Дроб, хотя и старался держаться "вне политики", но чтобы его не забыли или, не дай бог, не принялись копаться в его прошлом, время от времени стал появляться на этих шабашах. И пару раз даже выступил на митингах. Он говорил о нападках, которым подвергался со стороны властей, о том, как цензоры из самого ЦК уродовали его гениальные книги. На удивление, его не освистали, как других "бывших", — наоборот, слушали с сочувствием. Все вокруг были свои — изрядно замаранные — и потому надо было крепко держаться друг за друга. Но только Дроб нашел в этом пошлом, бездарном мире свою нишу. Из преуспевающего советского писателя он вдруг превратился в великомученика, "совесть нации". Сначала Дроб не поверил в эту удачу. Слишком много вокруг — в том же Союзе писателей — было людей, действительно не получавших ни премий, ни орденов, не имеющих на счетах миллионов. Даже счетов этих не имевших, перебивавшихся с хлеба на водку. Но тем, кто уже вел его, кто определил для него эту новую роль, нужен был именно такой, дутый мученик. И действовали они так же, как когда-то на заре его писательской деятельности действовал секретарь ЦК по идеологии.

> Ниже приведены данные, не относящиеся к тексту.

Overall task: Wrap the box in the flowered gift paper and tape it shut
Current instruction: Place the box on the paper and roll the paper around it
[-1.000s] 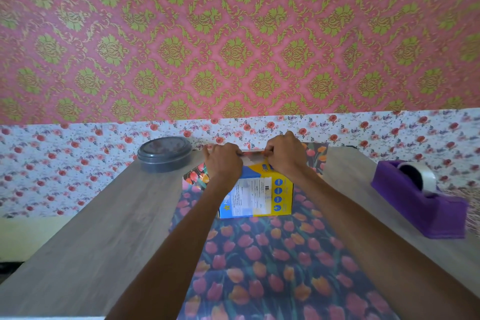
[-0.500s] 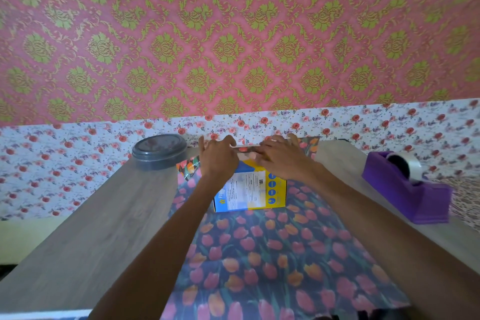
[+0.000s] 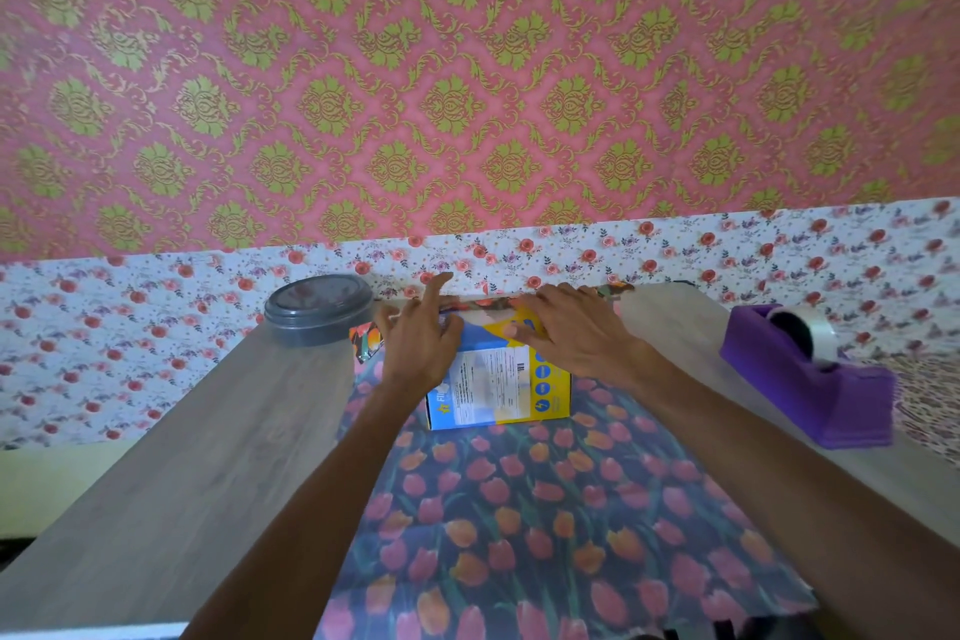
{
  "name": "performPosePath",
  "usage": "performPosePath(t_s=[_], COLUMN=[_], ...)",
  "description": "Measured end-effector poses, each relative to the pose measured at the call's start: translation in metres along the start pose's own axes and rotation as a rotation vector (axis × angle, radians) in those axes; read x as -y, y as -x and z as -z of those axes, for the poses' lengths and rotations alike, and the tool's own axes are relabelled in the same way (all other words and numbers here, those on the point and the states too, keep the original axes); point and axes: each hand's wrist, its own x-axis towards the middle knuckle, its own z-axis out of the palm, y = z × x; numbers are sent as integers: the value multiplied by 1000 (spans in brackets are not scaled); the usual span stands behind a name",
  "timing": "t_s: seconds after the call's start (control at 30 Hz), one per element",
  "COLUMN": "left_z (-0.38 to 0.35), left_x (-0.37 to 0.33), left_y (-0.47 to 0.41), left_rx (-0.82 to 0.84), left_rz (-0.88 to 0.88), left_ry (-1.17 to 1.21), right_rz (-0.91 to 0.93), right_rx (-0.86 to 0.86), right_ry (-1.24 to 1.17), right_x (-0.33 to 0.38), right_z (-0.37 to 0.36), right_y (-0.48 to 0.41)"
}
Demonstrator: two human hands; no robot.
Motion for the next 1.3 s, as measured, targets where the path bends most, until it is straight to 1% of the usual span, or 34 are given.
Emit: performPosePath(t_s=[0.07,0.2,0.33,0.43,0.47,0.53,0.6,0.63,0.67,0.7,0.73,0.8,0.9,0.97,1.13,1.23,1.3], left_z=[2,0,-5,-9,-10,-10,-7,-8,-9,-12,-14,-18,-25,-30,-27,-29,-29], left_x=[-3,-1,-4,-4,-3,-5,-8,-5,-3,1,4,10,20,24,16,18,17], left_y=[1,-1,1,3,4,7,14,17,20,22,25,30,38,43,49,47,46], left_rx=[-19,9,-20,-101,-158,-302,-417,-430,-396,-319,-229,-81,41,89,75,123,189], left_rz=[-11,-12,24,44,54,116,260,378,513,638,725,786,746,705,670,685,705], left_ry=[-28,-137,-86,-37,-5,131,345,460,568,679,796,965,999,1046,1099,1161,1179], right_rz=[-32,-86,-149,-153,-151,-153,-164,-171,-175,-178,-185,-202,-205,-198,-185,-155,-156], right_rx=[17,43,59,93,88,60,32,18,5,-3,-1,18,24,5,-60,-83,-76], right_ry=[1,57,96,72,68,70,80,79,75,68,58,19,-58,-88,-91,-91,-119], right_x=[-2,-2,4,8,8,8,8,9,10,10,10,8,4,3,0,-2,-4], right_z=[-1,6,11,11,11,11,10,9,8,6,5,1,-4,-7,-13,-16,-17], right_y=[1,3,-5,-6,-5,-2,0,1,1,1,1,0,-4,-6,-5,-7,-9])
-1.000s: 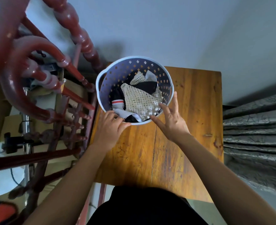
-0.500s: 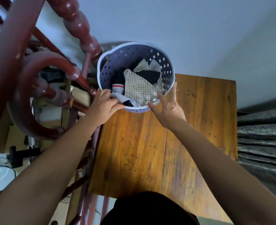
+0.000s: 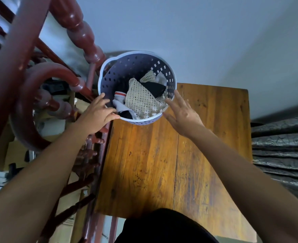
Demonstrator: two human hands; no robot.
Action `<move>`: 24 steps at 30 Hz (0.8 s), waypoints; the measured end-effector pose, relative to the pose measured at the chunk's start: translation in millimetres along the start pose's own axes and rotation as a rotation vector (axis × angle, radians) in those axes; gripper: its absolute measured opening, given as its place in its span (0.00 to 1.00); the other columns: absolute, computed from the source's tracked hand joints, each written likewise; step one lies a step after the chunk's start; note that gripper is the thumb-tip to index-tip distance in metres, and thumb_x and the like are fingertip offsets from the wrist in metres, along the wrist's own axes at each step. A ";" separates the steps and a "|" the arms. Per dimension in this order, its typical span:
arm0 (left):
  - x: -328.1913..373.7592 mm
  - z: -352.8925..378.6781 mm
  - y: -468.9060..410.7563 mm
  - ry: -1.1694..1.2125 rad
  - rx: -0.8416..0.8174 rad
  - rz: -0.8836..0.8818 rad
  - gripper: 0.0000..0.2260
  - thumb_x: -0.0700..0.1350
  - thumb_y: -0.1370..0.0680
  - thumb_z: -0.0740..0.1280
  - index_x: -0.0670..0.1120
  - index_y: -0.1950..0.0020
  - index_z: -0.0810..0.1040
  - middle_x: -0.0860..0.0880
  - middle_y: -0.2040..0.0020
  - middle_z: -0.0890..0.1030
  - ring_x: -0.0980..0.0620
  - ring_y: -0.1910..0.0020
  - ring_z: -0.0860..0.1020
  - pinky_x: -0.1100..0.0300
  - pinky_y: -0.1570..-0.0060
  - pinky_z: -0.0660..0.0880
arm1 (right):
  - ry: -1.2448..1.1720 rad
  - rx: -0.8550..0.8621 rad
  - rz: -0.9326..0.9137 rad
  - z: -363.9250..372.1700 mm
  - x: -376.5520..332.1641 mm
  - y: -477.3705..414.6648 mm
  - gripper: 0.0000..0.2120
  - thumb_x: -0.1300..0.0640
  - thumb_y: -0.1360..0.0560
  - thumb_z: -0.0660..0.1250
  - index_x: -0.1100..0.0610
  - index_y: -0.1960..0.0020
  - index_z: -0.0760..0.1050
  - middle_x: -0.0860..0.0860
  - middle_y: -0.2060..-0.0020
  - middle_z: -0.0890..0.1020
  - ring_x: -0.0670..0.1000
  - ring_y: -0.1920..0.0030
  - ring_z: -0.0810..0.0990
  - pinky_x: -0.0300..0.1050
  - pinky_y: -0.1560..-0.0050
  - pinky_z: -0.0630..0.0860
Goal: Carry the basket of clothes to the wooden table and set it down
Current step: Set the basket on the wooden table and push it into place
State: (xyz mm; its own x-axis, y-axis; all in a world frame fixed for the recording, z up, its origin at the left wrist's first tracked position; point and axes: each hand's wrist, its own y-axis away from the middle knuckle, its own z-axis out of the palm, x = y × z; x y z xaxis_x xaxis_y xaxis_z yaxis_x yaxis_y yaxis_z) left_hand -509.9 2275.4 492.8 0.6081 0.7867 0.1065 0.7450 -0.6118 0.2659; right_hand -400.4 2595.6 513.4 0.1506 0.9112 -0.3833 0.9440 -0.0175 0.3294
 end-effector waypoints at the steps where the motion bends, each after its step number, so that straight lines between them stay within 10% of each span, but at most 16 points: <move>1: 2.9 -0.5 2.0 0.028 -0.008 -0.048 0.19 0.54 0.20 0.65 0.41 0.40 0.84 0.30 0.30 0.74 0.29 0.24 0.63 0.37 0.25 0.57 | -0.022 0.027 0.008 2.1 -2.3 1.2 0.25 0.41 0.15 0.56 0.44 0.19 0.59 0.48 0.15 0.46 0.59 0.18 0.60 0.64 0.33 0.74; 7: 67.8 7.4 29.2 0.337 0.181 -0.335 0.20 0.52 0.17 0.59 0.44 0.29 0.76 0.35 0.23 0.67 0.35 0.20 0.57 0.36 0.23 0.55 | -0.058 0.127 0.054 12.3 -13.6 0.5 0.19 0.50 0.15 0.59 0.48 0.24 0.69 0.53 0.16 0.57 0.60 0.22 0.65 0.61 0.36 0.76; 24: 75.8 36.0 18.4 0.335 0.266 -0.235 0.20 0.54 0.20 0.62 0.41 0.44 0.85 0.34 0.40 0.82 0.31 0.27 0.69 0.33 0.33 0.70 | -0.141 0.125 0.019 20.7 -22.1 -0.1 0.21 0.45 0.15 0.58 0.46 0.24 0.72 0.56 0.19 0.64 0.59 0.21 0.65 0.61 0.34 0.75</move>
State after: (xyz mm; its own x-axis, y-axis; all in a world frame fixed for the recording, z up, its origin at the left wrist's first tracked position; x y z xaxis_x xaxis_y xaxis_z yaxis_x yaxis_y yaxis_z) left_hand -440.3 2320.8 471.3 0.3262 0.8625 0.3868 0.9223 -0.3801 0.0697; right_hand -397.7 2566.9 503.9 0.1996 0.8440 -0.4979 0.9685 -0.0930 0.2308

Во время приема в одном из посольств западных стран его отвели в сторону и познакомили с послом. Тот, вяло пожав руку национальной гордости и сказав на ломаном русском, вызубренном еще в военном колледже, пару банальностей о его гениальных романах, которых он даже не держал в руках, сразу же приступил к делу:

— Мы знаем вас как великого писателя. Но сегодня вы больше нужны своему народу как оппозиционный деятель, как мыслитель.

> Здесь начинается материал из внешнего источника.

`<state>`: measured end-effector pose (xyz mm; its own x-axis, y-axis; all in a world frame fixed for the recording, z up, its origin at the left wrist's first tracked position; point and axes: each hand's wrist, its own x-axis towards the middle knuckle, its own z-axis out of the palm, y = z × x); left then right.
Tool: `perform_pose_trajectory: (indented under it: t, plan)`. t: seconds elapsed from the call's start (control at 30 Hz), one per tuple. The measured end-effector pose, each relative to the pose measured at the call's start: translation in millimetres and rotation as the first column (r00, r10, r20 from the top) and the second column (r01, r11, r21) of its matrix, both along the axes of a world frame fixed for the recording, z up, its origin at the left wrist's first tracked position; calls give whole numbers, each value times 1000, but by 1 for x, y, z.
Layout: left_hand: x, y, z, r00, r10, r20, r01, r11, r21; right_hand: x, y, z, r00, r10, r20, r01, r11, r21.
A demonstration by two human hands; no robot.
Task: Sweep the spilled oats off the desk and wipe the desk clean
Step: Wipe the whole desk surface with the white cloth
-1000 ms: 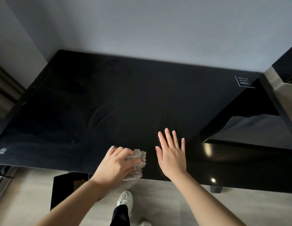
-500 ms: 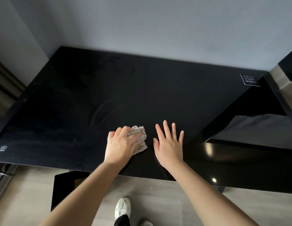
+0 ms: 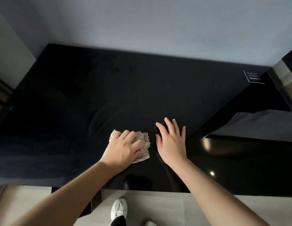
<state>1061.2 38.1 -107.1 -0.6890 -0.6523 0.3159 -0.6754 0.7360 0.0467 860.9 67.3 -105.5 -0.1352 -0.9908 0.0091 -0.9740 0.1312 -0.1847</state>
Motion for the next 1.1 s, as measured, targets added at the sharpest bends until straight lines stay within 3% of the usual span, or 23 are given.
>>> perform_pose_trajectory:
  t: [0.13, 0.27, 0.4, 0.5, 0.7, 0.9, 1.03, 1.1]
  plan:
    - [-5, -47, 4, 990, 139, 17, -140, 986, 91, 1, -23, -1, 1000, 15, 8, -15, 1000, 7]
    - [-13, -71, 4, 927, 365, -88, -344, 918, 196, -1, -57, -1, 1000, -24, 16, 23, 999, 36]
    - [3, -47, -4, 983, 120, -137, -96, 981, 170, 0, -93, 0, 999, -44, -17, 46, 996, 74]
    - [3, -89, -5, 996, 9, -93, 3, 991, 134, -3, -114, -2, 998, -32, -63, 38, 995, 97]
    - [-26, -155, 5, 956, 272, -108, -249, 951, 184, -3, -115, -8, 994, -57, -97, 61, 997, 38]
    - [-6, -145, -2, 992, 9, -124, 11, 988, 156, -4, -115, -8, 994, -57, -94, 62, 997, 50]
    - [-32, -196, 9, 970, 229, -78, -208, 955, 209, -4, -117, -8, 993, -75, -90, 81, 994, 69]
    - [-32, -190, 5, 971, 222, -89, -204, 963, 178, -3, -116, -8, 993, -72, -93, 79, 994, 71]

— Да какой я мыслитель... — неожиданно заскромничал Дроб. — И народу этому ничего, кроме колбасы и попсы, не надо.

Насчет попсы он, конечно, зря ляпнул. Как бы посол не принял попсу в свой адрес. Но тот, не дослушав переводчика, резко сказал:

— При чем здесь народ?! Вы нам нужны, — и уже более спокойно продолжал: — А насчет того, что делать и куда идти, вам подскажут.

Это явно походило на вербовку. Но можно было попенять на несовершенство перевода. Ведь этот иностранный толмач с таким трудом подбирает русские слова...

Посол, снова не дожидаясь, пока переводчик закончит, и желая избавиться от этого скучного писателя и перейти к другим местным деятелям, терпеливо ждущим очереди (а были среди них несколько лидеров дутых партий, тройка трескучих депутатов и группа журналистов, которых планировалось направить в один из закрытых учебных центров), уже смягчившись, сказал:

— Мы в долгу не останемся. Хорошо поработаете, можете и на Нобеля претендовать. В совокупности — и за книжки, и за борьбу...

— Но я ведь того же Пастернака, Солженицына как врагов народа клеймил, — воскликнул Дроб, понимая, что если посол еще не знает, то доброхоты непременно расскажут об этой не самой лучшей грани его творчества. "Нет, лучше прикинуться простачком и, чем черт не шутит, можно, действительно, и Нобеля отхватить. В конце концов, не боги горшки обжигают. Главное — уметь правильно, как подсказывает посол, повести себя в новой ситуации".

— А это уже никого не касается. Я тоже был хиппи, — как сначала показалось Дробу, невпопад сказал посол.

Дроб, действительно, не стал упускать свалившегося с небес шанса. Пока его коллеги по старой привычке слезно просили у новой власти денег, квартир, разного рода льгот и, конечно же, издания своих неинтересных опусов, Дроб щедро раздавал журналистам интервью и выступал со статьями, в которых глубокомысленно рассуждал о прожитой неправедной жизни (не им прожитой, а всеми остальными) и отчаянно призывал людей к покаянию. На очередном приеме в посольстве ему объяснили, что он должен не мудрствовать, а действовать. Для начала ему предложили подписать какое-то воззвание к "мировой демократической общественности". Затем эти воззвания, требования, заявления, протесты, под которыми Дроб должен был ставить свою подпись, стали поступать с завидной регулярностью. И он даже начинал нервничать, когда гонцы с этими "документами", размноженными на ксероксе, вдруг где-то задерживались.